== Task description ==
What you return must be the lines of the data that hold the word "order".
*** Data extract ***
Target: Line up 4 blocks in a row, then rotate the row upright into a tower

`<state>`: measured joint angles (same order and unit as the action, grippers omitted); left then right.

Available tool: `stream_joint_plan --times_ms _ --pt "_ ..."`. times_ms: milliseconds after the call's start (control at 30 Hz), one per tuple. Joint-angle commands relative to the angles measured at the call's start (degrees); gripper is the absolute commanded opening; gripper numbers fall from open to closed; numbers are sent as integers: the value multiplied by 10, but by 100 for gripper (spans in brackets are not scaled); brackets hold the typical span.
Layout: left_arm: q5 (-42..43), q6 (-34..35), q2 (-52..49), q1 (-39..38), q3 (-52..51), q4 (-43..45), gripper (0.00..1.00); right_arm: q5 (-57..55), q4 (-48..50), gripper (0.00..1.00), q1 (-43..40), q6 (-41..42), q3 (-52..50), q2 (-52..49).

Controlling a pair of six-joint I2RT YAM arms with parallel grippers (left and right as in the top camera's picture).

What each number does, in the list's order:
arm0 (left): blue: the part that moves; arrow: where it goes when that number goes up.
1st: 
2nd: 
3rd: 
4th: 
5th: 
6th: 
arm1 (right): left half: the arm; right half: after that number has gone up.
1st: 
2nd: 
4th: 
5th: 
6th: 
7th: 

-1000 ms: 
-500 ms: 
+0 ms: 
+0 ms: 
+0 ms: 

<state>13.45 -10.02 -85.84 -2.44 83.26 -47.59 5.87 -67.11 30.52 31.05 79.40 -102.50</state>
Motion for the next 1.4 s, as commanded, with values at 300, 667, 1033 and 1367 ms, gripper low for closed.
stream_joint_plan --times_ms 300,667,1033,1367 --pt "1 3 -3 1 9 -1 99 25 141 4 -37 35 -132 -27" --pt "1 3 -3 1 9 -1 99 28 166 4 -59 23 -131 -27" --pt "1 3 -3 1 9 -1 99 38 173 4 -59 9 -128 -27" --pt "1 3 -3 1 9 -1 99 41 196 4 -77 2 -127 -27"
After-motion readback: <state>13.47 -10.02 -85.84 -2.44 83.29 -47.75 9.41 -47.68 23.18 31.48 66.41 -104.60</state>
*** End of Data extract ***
== Reply to the task ==
`<state>`: measured joint angles (same order and unit as the action, grippers omitted); left then right.
What each number does, in the list's order:

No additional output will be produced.